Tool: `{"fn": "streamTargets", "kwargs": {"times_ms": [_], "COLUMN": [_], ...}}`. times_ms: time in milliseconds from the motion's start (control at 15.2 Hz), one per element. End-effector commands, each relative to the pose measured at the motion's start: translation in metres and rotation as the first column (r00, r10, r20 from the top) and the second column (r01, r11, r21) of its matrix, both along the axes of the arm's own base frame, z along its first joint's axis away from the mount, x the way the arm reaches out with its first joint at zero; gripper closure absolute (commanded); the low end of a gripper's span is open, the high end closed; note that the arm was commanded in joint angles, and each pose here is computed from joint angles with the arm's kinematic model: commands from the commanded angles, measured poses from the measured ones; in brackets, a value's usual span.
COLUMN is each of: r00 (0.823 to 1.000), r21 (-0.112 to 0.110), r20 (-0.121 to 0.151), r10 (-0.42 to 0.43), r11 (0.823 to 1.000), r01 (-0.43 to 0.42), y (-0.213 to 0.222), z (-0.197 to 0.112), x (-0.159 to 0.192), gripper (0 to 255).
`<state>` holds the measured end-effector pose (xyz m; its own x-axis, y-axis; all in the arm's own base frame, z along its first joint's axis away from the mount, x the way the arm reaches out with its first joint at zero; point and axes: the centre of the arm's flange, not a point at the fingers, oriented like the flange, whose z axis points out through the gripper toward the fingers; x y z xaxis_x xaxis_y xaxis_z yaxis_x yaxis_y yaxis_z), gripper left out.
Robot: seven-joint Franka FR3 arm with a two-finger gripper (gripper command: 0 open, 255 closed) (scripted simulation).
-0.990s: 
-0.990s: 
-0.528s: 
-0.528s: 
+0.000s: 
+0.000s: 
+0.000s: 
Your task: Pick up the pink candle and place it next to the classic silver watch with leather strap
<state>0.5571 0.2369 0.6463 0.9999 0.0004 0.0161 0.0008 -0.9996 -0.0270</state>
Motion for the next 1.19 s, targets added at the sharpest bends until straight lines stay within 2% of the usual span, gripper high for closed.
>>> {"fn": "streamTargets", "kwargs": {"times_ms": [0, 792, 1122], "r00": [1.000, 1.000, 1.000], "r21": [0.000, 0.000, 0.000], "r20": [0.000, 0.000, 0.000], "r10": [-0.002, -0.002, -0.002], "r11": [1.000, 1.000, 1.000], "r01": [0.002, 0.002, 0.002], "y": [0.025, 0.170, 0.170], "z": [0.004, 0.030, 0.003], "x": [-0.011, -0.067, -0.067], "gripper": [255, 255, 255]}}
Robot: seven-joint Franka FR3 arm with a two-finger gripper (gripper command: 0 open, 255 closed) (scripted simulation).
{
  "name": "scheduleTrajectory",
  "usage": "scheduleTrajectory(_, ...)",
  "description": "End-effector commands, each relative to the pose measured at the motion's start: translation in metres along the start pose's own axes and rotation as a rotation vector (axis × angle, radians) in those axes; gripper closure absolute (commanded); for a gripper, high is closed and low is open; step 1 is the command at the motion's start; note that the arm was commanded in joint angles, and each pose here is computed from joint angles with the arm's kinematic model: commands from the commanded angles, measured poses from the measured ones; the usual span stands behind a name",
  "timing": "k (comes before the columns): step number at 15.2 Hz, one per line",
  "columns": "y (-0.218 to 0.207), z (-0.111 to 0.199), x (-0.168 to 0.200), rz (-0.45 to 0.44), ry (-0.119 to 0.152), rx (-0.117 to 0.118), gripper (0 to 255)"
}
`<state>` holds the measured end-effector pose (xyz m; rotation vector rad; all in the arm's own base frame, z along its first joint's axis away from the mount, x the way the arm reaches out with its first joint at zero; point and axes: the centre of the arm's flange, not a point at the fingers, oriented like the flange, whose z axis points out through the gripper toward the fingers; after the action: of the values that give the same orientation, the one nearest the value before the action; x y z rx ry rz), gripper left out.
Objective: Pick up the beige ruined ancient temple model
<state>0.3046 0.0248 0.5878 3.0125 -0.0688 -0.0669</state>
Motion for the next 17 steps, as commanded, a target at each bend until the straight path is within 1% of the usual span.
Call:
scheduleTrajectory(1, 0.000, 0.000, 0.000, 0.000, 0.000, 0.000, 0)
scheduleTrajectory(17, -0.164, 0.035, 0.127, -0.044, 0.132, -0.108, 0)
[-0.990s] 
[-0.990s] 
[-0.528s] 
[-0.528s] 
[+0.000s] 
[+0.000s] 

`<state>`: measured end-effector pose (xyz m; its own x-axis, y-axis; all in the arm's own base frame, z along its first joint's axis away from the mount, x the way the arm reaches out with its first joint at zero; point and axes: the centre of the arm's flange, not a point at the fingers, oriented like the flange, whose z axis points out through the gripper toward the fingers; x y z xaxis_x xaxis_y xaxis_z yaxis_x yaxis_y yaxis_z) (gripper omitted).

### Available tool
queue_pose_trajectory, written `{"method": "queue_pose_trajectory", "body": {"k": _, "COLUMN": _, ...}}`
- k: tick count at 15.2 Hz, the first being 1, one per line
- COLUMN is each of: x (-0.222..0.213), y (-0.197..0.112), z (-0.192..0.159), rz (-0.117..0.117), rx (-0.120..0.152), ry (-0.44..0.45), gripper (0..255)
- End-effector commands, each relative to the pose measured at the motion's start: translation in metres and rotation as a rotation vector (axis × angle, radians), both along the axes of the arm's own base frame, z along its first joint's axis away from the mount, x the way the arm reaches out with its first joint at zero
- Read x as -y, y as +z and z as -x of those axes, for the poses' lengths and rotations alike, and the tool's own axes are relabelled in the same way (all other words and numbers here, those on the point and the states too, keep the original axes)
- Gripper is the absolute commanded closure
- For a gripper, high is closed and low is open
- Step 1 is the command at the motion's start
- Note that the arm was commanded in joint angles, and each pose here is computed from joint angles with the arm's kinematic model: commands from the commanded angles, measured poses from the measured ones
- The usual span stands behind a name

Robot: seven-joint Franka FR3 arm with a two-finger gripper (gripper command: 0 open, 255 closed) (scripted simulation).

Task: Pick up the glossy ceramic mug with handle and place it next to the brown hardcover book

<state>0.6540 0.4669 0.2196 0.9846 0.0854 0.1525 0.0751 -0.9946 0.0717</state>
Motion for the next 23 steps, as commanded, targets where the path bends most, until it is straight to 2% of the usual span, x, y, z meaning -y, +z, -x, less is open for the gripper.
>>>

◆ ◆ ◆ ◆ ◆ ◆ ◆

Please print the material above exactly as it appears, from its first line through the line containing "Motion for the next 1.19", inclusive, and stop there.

> _Result below_
Tool: `{"fn": "streamTargets", "kwargs": {"times_ms": [_], "COLUMN": [_], ...}}`. times_ms: time in milliseconds from the motion's start (control at 15.2 Hz), one per element. End-effector commands, each relative to the pose measured at the motion's start: translation in metres and rotation as the first column (r00, r10, r20 from the top) and the second column (r01, r11, r21) of its matrix, both along the axes of the arm's own base frame, z along its first joint's axis away from the mount, x the way the arm reaches out with its first joint at zero; gripper closure absolute (commanded); the low end of a gripper's span is open, the high end closed; note that the arm was commanded in joint angles, and each pose here is computed from joint angles with the arm's kinematic model: commands from the commanded angles, measured poses from the measured ones; in brackets, a value's usual span.
COLUMN is each of: r00 (0.823 to 1.000), r21 (-0.112 to 0.110), r20 (-0.121 to 0.151), r10 (-0.42 to 0.43), r11 (0.823 to 1.000), r01 (-0.43 to 0.42), y (-0.213 to 0.222), z (-0.197 to 0.112), x (-0.159 to 0.192), gripper (0 to 255).
`<state>` holds the measured end-effector pose (xyz m; its own x-axis, y-axis; all in the arm's own base frame, z along its first joint's axis away from the mount, x the way the arm reaches out with its first joint at zero; point and axes: the centre of the arm's flange, not a point at the fingers, oriented like the flange, whose z axis points out through the gripper toward the fingers; x y z xaxis_x xaxis_y xaxis_z yaxis_x yaxis_y yaxis_z), gripper left out.
Robot: seven-joint Franka FR3 arm with a two-finger gripper (gripper command: 0 open, 255 closed) (scripted simulation).
-0.990s: 
-0.990s: 
-0.528s: 
-0.528s: 
+0.000s: 
+0.000s: 
+0.000s: 
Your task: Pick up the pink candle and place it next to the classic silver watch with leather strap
<state>0.5571 0.2369 0.6463 0.9999 0.0004 0.0161 0.0008 -0.9996 -0.0270</state>
Motion for the next 1.19 s, targets added at the sharpest bends until straight lines stay within 2% of the usual span, gripper high for closed.

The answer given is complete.